Le quatuor à cordes constitué pour l’enregistrement de la bande sonore surgit à des moments bien précis « liés à un personnage en particulier, ça fait sursauter. Je suis très heureux du résultat : on sent dans la musique que tout est à sa place, cette impression de musique de chambre, on ressent la petite taille de l’ensemble de musiciens. D’autre part, il y a quand même beaucoup de consommation de drogues dans l’histoire du film, alors on perçoit aussi une traînée de fumée dans la musique. »
Ça et là dans sa musique, le cinéphile reconnaîtra quelques thèmes mélodiques et des progressions harmoniques, mais la mélodie n’est pas l’élément premier de ses compositions. « La musique est plus près de l’ambiance et du sound design, et c’est complètement dans le ton du film d’Annick. Et comme il s’agit d’un film très bavard, la musique surgit à des moments bien placés; ainsi, on cherchait quelque chose d’évocateur. On est dans la sensation, l’impression, davantage qu’un air qu’on peut siffler. La musique bouge de manière imprévisible, par exemple dans l’utilisation des basses fréquences qui viennent nous chercher au plexus. C’est l’idée : marier la musique avec la conception sonore et les sons ambiants. »
Peter Venne a bâti sur son expérience de compositeur, orchestrateur et réalisateur acquise avec son premier projet rock pour explorer le monde de la musique à l’image en obtenant en 2011 un DESS en musique de film de la Faculté des arts de l’UQAM. « Ce fut le tremplin qui m’a permis de rencontrer les gens du monde du cinéma, puisque ce domaine, c’est comme ailleurs, ça prend les bonnes habiletés, mais aussi un bon réseau de contacts pour pouvoir trouver du travail, et particulièrement à titre de compositeur de musique à l’image. »
Ainsi, depuis une bonne douzaine d’années, Peter Venne a accumulé les projets, collaborant notamment avec le réalisateur Eric K. Boulianne depuis ses courts métrages. Il a signé la musique de son Faire un enfant paru l’an dernier, ainsi que celle du film Sapin$ de Stéphane Moukarzel, paru lui aussi en 2023. Il travaille sur au moins deux ou trois bandes sonores par année.
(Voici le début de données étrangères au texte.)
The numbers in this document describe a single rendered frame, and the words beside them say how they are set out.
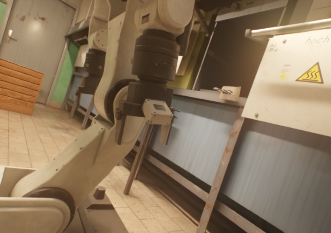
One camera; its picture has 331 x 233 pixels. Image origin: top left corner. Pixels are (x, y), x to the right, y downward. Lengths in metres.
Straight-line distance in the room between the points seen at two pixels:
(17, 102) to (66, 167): 2.85
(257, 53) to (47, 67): 4.09
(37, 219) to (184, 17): 0.53
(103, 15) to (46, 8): 4.35
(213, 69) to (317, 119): 0.89
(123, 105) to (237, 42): 1.54
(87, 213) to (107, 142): 0.37
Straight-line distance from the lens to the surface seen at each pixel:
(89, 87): 0.81
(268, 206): 1.19
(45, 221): 0.60
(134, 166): 1.48
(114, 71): 0.57
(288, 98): 1.01
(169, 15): 0.39
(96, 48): 0.81
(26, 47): 5.02
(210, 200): 1.29
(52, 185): 0.61
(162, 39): 0.39
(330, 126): 0.94
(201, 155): 1.41
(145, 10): 0.44
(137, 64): 0.40
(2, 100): 3.40
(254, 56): 2.06
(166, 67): 0.39
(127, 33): 0.59
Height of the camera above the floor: 0.61
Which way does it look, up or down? 1 degrees down
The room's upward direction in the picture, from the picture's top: 19 degrees clockwise
Jour de chasse est sa première collaboration avec Annick Blanc à titre de réalisatrice, « une fille dotée d’une intelligence redoutable et un d’une éthique de travail exemplaire, ce projet a bien roulé », insiste le compositeur.
« Puisqu’elle faisait le saut dans le long-métrage, je pense qu’elle cherchait quelqu’un comme moi qui avais déjà une expérience, croit Peter. Son dernier court métrage, qui avait bien fonctionné [The Colour of Your Lips, 2018], était un film muet, alors que dans Jour de chasse, il y a sept personnages presque toujours à l’écran qui se parlent constamment. Le ton est particulier, à la fois réaliste et décalé, drôle, mais « off » en même temps, et la musique devait suivre ce discours. Ce qu’on a fini par comprendre, Annick et moi, c’est que la musique devait séduire, comme si elle ensorcelait les personnages. »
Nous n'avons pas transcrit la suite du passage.